Today nearly one-third of all primary caregivers for older adults are men. Unfortunately, few of us are prepared for this role. Historically, women have been the primary caregivers and nurturers of the family. Many men consider themselves providers for their family from a financial and security perspective and are often ill-prepared for housework, cooking, laundry, grocery shopping, daily supervision of children, or more. Many men from an older generation were brought up to believe these tasks are “women’s roles” and may feel uncomfortable performing them. In general men experience more anxiety when multi-tasking 1 and, unlike women, we may not have support systems in place and may not be as comfortable asking friends or family for assistance.
Yet, for those of us who commit to the role, men are loving and capable caregivers who get tremendous satisfaction and a sense of accomplishment from it. Men are successful at caregiving for the same reason women are—we love the people in our care.
Whether you’ve recently assumed a caregiving role or will be taking on these responsibilities soon, here are some tips to help you address the challenges, manage your loved one’s care, and get the assistance you may need.
Ask for Help
Don’t be afraid, embarrassed, shy, or too proud to ask for help! Being a caregiver is demanding and it’s difficult to go it alone.
Whenever possible, engage family members to help with specific tasks. Any assistance they provide for running errands, picking-up prescriptions, or assisting with household chores helps reduce your workload. If you’re caring for a special woman in your life, you may now be shopping for personal items, such as under garments and feminine hygiene products. You may not have purchased these items in the past. Be sure to ask a salesperson at the store or a female family member if you need assistance making selections that fit your loved one’s size and needs.
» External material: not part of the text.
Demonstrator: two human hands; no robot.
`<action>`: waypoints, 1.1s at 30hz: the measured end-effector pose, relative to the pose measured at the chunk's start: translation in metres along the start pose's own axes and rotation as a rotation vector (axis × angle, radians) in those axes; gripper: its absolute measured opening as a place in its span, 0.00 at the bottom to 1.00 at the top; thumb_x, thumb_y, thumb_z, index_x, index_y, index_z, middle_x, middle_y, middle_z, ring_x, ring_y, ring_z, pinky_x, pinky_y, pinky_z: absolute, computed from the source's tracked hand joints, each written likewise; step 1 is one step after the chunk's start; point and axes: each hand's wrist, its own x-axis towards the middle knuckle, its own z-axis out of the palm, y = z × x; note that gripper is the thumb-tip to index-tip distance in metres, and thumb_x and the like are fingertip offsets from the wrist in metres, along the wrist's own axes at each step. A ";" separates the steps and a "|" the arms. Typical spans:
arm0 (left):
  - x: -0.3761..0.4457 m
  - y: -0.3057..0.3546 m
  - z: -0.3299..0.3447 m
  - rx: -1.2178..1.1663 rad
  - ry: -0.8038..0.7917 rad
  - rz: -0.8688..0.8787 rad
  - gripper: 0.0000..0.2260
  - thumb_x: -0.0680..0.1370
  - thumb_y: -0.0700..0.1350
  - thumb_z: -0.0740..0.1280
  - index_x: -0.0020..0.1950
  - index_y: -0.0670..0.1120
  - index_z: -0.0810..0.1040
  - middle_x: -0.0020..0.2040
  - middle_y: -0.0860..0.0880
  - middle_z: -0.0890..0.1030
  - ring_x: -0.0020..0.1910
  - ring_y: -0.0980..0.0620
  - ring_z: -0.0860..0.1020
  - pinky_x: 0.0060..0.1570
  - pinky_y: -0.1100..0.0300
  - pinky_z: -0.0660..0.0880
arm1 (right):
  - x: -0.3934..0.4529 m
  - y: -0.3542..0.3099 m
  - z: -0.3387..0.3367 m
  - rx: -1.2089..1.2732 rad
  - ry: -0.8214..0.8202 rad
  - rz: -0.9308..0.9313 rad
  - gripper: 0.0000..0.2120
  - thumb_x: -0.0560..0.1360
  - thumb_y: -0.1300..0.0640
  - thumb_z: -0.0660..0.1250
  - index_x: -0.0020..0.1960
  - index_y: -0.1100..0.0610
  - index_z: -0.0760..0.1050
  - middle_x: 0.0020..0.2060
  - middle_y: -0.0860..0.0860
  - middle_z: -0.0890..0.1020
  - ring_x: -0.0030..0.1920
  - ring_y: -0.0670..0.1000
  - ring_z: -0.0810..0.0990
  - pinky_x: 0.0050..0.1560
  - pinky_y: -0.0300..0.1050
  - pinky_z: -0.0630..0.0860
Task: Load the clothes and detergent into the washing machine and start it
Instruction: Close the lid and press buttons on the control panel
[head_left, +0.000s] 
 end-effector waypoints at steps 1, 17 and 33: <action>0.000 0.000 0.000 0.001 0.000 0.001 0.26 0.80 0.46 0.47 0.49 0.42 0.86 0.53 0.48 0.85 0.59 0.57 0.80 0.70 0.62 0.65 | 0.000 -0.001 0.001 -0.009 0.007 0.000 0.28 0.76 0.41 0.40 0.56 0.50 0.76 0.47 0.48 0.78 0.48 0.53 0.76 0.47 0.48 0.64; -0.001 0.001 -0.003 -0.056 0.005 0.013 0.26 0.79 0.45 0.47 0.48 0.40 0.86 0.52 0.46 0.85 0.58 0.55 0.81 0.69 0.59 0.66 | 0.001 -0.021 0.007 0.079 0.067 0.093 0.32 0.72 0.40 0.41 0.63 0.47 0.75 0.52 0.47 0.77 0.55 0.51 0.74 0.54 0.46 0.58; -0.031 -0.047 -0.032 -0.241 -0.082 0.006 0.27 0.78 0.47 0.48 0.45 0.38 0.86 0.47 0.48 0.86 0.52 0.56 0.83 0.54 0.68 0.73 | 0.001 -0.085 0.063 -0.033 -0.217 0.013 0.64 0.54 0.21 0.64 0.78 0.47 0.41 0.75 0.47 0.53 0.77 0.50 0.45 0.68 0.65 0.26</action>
Also, contact your church, community, and faith-based organizations about local support services for both the caregiver and patient. A recent survey showed more than 65 percent of the men responding didn’t know what community or social services were available to them. 2
Consider reaching out by phone, email, or in person to these groups, as well as speaking with a friend or co-worker about resources they may have used to deliver much needed assistance.
Talk to the Doctor
Men tend to act first, and ask questions later. When it comes to caregiving, asking questions should be a top priority. Be sure to talk with your loved one’s doctor to get all the facts about your loved one’s condition and medications. Doing this will help you know what to expect, as well as create a daily routine that addresses your loved one’s needs. You may find that your doctor can appreciate what you’re going through, so you can be comfortable discussing your feelings as well.
Take Care of Yourself
Men are less likely than women to report stress related to their caregiving experience, but that doesn’t mean they don’t feel the stress. Be sensitive to how you’re feeling, both mentally and physically. Ask the doctor about support groups for caregivers, including those online and in your community, that focus on your loved one’s condition. Here you’ll be able to share and discuss your feelings and experiences, and learn coping mechanisms to help manage your stress.
And when you can, take some time for yourself. Participate in activities you enjoy—whether it’s watching a baseball or football game, playing golf, enjoying a movie, or simply reading a favorite book or listening to music. Remember if you burn out, you cannot function effectively as a caregiver. Setting aside time for yourself will help you return to your caregiving responsibilities feeling mentally and physically recharged.
1. Editor note: Several studies have shown that the communication and processing centers in the brain are more developed in women, leading experts to suggest that women may be better at multi-tasking.